Thu, Aug 15, 2013 - Page 3 News List

Alliance looks to recall ‘bad’ legislators

‘ENEMIES’:Letters will be sent to lawmakers, who will be asked to state their position on several controversial issues, before the alliance makes its recall recommendations

By Chris Wang  /  Staff reporter

A citizens alliance said yesterday that it is launching a recall campaign against incompetent legislators because President Ma Ying-jeou’s (馬英九) poor governance has reached a level that demands decisive action against lawmakers who place their personal and party interests above everything else.

“We are launching the campaign because recalling Ma would be much more difficult due to the high threshold. Secondly, Taiwanese have never before exercised their constitutional right of recall,” award-winning screenwriter and author Neil Peng (馮光遠), one of the founders of the newly established Constitution 133 Alliance (憲法133實踐聯盟), told a press conference.

Article 133 of the Constitution states that “a person elected may be recalled by his constituency.”

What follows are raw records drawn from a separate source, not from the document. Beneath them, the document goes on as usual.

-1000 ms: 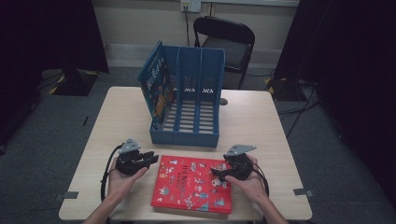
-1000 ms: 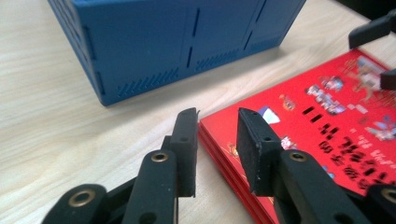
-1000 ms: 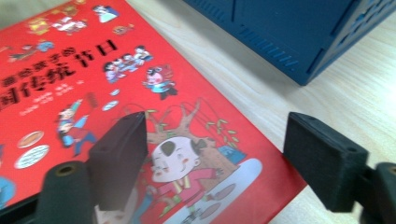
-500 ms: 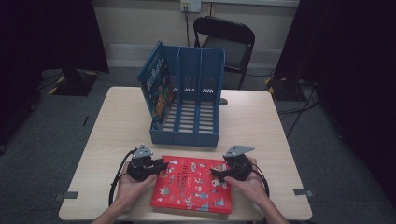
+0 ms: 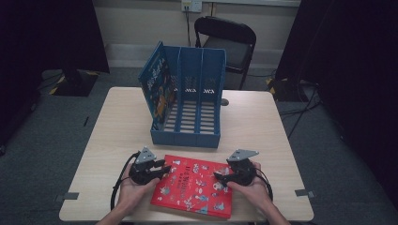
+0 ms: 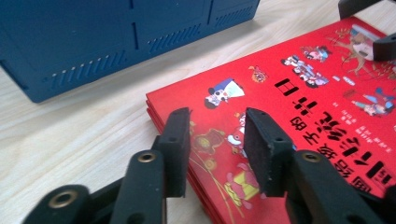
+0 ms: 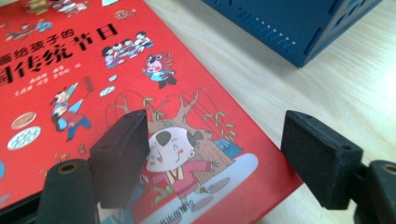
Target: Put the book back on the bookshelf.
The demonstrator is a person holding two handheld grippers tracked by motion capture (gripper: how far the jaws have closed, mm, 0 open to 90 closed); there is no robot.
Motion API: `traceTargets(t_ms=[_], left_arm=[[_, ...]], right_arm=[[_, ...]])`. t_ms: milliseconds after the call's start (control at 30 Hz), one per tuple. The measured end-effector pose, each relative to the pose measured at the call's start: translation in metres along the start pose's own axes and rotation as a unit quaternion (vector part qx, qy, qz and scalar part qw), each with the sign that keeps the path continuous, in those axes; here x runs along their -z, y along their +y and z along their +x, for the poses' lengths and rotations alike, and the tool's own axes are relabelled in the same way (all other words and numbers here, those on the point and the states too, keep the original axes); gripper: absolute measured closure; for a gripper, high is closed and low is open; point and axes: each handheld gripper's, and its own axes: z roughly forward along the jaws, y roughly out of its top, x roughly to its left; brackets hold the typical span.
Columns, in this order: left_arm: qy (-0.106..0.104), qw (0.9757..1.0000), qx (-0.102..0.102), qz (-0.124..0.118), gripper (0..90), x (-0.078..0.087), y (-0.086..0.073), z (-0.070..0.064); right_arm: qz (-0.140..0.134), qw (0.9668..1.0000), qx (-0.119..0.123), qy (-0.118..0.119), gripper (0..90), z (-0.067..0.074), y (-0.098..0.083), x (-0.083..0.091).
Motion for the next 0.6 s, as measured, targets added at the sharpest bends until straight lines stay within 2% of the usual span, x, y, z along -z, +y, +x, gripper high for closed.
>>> traceTargets(t_ms=[100,133,200,300,400,433,467,533,600], left_arm=[[0.002,0.9999,-0.011,0.001,58.6,-0.002,0.001,-0.003],[-0.006,1.0000,-0.005,0.004,58.7,-0.001,0.001,-0.003],[-0.009,0.9999,0.010,0.009,60.8,0.000,0.002,-0.002],[-0.006,0.9997,0.016,0.016,61.1,0.003,0.002,-0.002],[-0.007,0.9997,0.015,0.019,59.8,0.004,0.001,0.000],[-0.005,0.9994,0.016,0.032,60.5,0.003,0.001,0.000],[-0.009,0.9993,0.016,0.032,61.3,0.003,0.001,0.001],[-0.012,0.9991,0.026,0.031,62.7,0.002,0.001,0.003],[-0.008,0.9993,0.018,0.031,64.3,0.002,0.002,0.002]], right_arm=[[-0.001,1.0000,-0.002,0.000,24.3,0.001,-0.003,0.003],[-0.003,1.0000,-0.001,0.001,24.5,0.001,-0.004,0.004],[-0.003,1.0000,0.001,0.006,24.9,0.000,-0.004,0.005],[-0.001,1.0000,0.003,0.005,25.9,0.001,-0.005,0.006],[0.001,0.9999,0.007,0.009,27.7,0.002,-0.008,0.010],[0.002,0.9999,0.009,0.009,28.2,0.003,-0.008,0.012],[0.004,0.9999,0.011,0.010,28.8,0.003,-0.009,0.013],[0.007,0.9998,0.015,0.013,29.6,0.004,-0.009,0.014],[0.009,0.9997,0.016,0.015,30.2,0.005,-0.009,0.015]])
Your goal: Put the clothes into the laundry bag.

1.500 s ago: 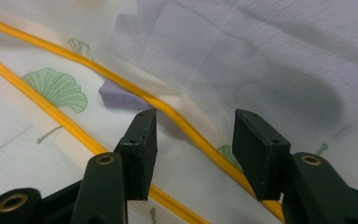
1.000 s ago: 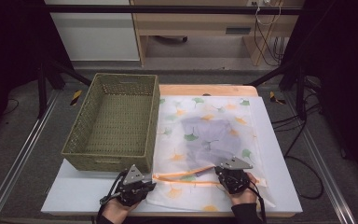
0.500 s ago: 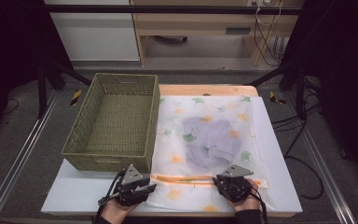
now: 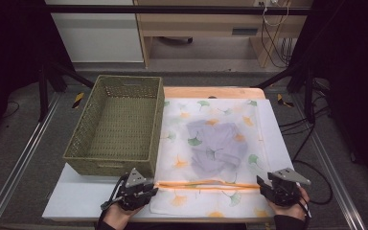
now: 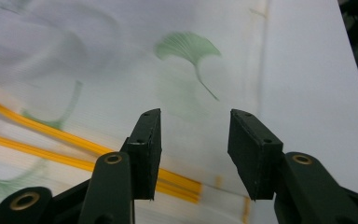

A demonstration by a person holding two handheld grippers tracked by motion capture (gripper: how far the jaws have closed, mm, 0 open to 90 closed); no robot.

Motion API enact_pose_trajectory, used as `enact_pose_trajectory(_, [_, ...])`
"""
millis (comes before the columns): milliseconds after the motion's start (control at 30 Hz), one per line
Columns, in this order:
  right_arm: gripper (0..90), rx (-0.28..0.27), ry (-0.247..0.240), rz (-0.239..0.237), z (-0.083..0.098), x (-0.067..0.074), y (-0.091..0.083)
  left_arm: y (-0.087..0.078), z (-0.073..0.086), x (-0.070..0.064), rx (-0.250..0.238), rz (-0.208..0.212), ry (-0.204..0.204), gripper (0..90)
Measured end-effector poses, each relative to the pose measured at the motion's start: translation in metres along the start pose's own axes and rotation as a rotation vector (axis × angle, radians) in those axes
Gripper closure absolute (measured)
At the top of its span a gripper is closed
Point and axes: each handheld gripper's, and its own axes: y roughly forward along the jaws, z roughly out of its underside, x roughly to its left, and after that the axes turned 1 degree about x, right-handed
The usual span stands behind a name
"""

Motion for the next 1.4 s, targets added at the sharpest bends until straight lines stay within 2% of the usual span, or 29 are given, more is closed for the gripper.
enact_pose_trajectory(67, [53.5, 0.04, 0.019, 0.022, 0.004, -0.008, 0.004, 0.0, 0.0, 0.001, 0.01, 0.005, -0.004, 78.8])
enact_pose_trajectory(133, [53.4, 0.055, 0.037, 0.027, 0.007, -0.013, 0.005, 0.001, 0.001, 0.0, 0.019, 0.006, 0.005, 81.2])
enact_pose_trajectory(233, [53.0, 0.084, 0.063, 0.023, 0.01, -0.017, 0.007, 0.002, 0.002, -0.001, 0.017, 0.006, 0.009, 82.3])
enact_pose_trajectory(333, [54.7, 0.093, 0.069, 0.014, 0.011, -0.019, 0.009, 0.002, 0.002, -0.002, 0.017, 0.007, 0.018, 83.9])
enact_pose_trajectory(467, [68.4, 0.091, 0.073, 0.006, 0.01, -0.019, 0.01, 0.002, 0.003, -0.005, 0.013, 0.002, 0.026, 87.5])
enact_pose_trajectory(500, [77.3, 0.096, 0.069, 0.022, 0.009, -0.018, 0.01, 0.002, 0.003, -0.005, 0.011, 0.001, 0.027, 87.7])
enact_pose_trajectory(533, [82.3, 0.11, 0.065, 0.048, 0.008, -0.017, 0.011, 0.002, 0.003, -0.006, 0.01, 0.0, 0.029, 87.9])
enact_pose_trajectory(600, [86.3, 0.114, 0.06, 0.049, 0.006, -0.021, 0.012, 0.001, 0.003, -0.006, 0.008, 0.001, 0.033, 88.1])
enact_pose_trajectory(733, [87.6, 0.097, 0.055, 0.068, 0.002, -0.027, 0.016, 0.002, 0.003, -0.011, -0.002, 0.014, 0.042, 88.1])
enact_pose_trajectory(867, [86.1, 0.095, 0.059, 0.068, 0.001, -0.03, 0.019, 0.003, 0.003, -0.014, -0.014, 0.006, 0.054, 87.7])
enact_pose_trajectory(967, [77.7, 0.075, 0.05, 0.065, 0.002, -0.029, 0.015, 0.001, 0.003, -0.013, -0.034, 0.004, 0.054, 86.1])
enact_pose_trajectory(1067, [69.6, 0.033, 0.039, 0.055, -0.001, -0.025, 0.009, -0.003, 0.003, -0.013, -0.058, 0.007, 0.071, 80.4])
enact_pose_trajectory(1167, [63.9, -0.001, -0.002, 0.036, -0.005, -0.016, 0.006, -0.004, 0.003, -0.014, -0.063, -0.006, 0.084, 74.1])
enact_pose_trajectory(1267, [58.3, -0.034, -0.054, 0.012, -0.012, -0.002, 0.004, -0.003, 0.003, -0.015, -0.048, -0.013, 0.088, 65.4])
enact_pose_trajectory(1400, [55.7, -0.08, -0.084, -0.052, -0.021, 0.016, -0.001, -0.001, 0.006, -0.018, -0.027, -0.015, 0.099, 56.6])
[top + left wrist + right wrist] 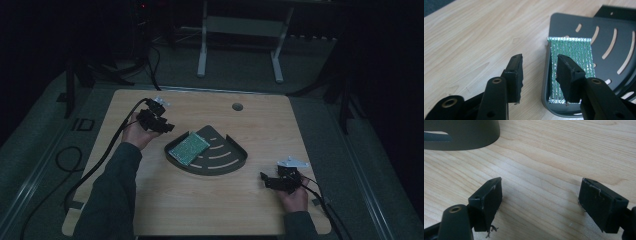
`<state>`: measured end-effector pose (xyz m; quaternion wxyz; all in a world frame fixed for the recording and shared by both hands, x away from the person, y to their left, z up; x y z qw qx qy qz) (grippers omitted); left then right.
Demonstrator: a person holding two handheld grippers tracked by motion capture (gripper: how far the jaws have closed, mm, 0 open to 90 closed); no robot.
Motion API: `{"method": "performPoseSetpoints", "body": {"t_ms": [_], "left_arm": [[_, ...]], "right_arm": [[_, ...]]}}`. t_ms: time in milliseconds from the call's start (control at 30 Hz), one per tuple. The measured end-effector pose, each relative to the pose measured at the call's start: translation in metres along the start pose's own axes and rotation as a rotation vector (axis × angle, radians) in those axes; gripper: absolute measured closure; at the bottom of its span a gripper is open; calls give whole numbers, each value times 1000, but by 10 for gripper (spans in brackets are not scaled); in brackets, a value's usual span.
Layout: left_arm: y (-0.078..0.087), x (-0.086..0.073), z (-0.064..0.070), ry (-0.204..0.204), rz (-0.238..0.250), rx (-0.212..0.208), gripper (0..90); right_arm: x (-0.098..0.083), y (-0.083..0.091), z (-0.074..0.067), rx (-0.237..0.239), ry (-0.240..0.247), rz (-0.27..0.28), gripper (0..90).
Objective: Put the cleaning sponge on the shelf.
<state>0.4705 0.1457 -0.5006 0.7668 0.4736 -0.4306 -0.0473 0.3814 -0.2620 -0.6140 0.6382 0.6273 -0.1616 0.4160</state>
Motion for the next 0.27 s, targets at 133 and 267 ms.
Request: {"method": "performPoseSetpoints", "body": {"t_ms": [133,267], "left_arm": [[5,-11,-1,15,58,25,558],[8,-22,3,5,103,72,553]], "right_arm": [[0,0,0,0,0,1,186],[0,0,0,0,0,1,186]]}}
Point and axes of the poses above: each handheld gripper's, and its own axes: y roughly backward along the jaws, x roughly out of its top, z roughly to its right, the point moved 8 cm from there along -y, roughly forward along the jaws, and after that the axes turned 13 degrees about -x, right-handed, at the moved point
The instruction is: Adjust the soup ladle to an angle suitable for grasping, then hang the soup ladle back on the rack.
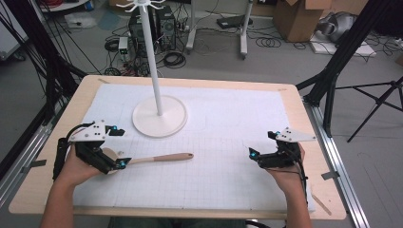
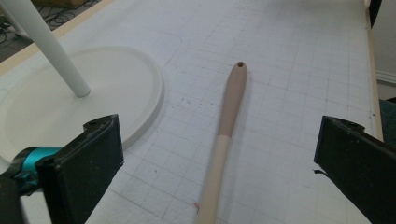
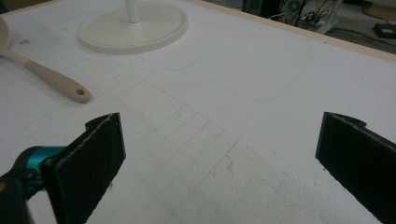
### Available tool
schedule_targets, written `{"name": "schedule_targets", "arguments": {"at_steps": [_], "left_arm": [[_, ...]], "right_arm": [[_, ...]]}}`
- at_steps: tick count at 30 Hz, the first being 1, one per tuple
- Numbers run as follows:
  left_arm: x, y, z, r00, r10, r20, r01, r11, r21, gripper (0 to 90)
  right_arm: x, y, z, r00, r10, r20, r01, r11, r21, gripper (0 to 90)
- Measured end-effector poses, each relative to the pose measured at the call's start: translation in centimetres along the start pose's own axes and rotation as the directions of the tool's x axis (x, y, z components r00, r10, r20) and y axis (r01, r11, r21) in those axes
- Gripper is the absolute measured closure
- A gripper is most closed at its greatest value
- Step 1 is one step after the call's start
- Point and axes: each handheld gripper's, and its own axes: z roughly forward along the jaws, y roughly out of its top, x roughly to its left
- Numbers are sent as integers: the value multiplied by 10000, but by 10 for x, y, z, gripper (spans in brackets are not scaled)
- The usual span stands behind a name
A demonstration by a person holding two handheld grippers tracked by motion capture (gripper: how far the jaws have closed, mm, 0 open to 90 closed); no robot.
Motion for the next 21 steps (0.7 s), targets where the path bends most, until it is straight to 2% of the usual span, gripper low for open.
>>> {"name": "schedule_targets", "arguments": {"at_steps": [7, 16, 21], "left_arm": [[-1, 0, 2, 9999, 44, -124, -43, 10000, 64, 17], [-1, -1, 7, 10000, -33, -55, 34, 9998, 176, 17], [-2, 1, 10, 10000, 84, 29, -85, 9996, 253, 16]], "right_arm": [[0, -1, 2, 10000, -10, -56, 10, 10000, 44, 3], [0, -1, 1, 10000, -65, -51, 65, 10000, 27, 3], [0, 0, 1, 9999, -38, -100, 38, 10000, 23, 3]]}}
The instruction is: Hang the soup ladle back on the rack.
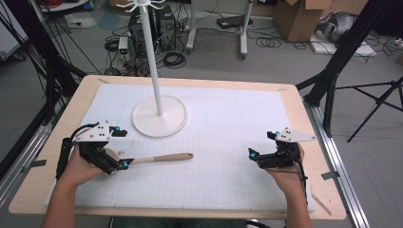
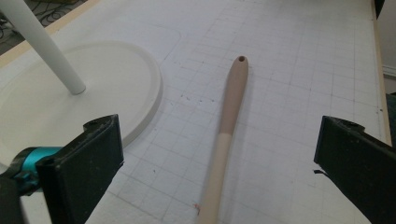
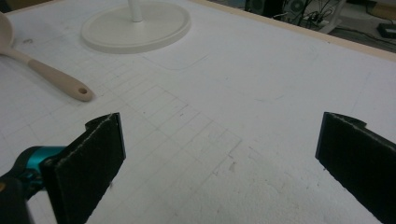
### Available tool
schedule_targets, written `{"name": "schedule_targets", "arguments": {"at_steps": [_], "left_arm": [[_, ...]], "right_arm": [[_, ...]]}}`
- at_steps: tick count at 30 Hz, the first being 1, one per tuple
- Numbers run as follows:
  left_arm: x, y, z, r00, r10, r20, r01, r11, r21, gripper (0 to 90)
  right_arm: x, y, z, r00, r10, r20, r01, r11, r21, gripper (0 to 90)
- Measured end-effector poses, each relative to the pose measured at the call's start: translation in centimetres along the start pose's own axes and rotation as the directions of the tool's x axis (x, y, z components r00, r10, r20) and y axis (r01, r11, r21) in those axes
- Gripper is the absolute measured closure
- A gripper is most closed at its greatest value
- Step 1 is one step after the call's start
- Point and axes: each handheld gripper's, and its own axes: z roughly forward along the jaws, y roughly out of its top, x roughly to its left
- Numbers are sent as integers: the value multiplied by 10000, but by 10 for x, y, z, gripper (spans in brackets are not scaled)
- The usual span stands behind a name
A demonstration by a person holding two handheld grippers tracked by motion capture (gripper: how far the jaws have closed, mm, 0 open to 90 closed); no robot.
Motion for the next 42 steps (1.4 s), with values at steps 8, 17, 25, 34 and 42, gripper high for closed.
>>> {"name": "schedule_targets", "arguments": {"at_steps": [8, 17, 25, 34, 42], "left_arm": [[-3, 15, 25, 9992, 329, 226, -343, 9976, 603, 17], [1, 25, 56, 9983, 52, 576, -151, 9846, 1739, 28], [-1, 24, 90, 9972, -2, 753, -238, 9479, 3176, 29], [-1, 18, 108, 9934, 20, 1146, -480, 9153, 3999, 169], [-1, 16, 114, 9947, 74, 1030, -520, 8980, 4368, 245]], "right_arm": [[0, 0, 1, 10000, -22, -65, 22, 10000, -2, 3], [0, 0, 0, 9999, -44, -112, 45, 10000, 1, 3], [1, 1, 1, 9999, -54, -150, 55, 10000, 41, 4], [2, 1, 2, 9998, -122, -176, 123, 9999, 81, 3], [2, 1, 3, 9995, -163, -267, 166, 9998, 131, 4]]}}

The alliance said it is not targeting specific lawmakers or political parties, but would primarily focus on recalling those lawmakers who ignored their mandate and aligned themselves with Ma and the Chinese Nationalist Party (KMT), adding that it would also recall any Democratic Progressive Party (DPP) lawmaker deemed incompetent.

The press conference yesterday drew the public’s attention because of the number of celebrities among the alliance’s founders, including film director Ko I-chen (柯一正), political commentator Nan Fang Shuo (南方朔), environmentalist Robin Winkler, Hakka folk singer Lin Sheng-xiang (林生祥) and retired National Tsing Hua University professor Peng Ming-hui (彭明輝).

Positioned as a civil movement, the campaign will try to garner public support largely through Internet-based promotions and mobilizations, but it does not rule out collaborating with political parties, Peng said.

Letters of commitment will be sent to lawmakers, who will be asked to state their position on several major controversial issues, such as nuclear energy and the cross-strait service trade agreement, before the alliance makes its recall recommendations based on their replies.

“Legislators are supposed to be the representatives of the people, but some of them have turned their back on the people and have become the enemy of the people. That is why we want to take the matter into our own hands,” Ko said.

Recalling a legislator requires a minimum of 2 percent of the total electorate in the legislator’s electoral district to propose the recall bid for it to be legitimate. If the proposal is accepted, it must then be jointly petitioned by no less than 13 percent of the total electors. The motion then must receive votes from more than half of the total electorate, more than 50 percent of which have to support the recall if the motion is to pass.

However, the process would be much more important than the results and it would “set an unprecedented example for Taiwan’s democracy,” Winkler said.

Peng said the campaign against the lawmakers was “actually a reflection of the people’s disappointment with the Ma administration’s governance and its violations of human rights.”

Controversies and chaos in Taiwanese society today can be traced back to government officials’ being brainwashed by neoliberalism and their belief that sacrificing the benefits of the few would bring greater good to the majority, he said.

“Unfortunately, that was not the case in Taiwan. What the government did in Miaoli County’s Dapu Borough (大埔) and with the cross-strait service trade agreement has sacrificed the rights of half of the people and benefited only ‘1 percent,’” Peng said.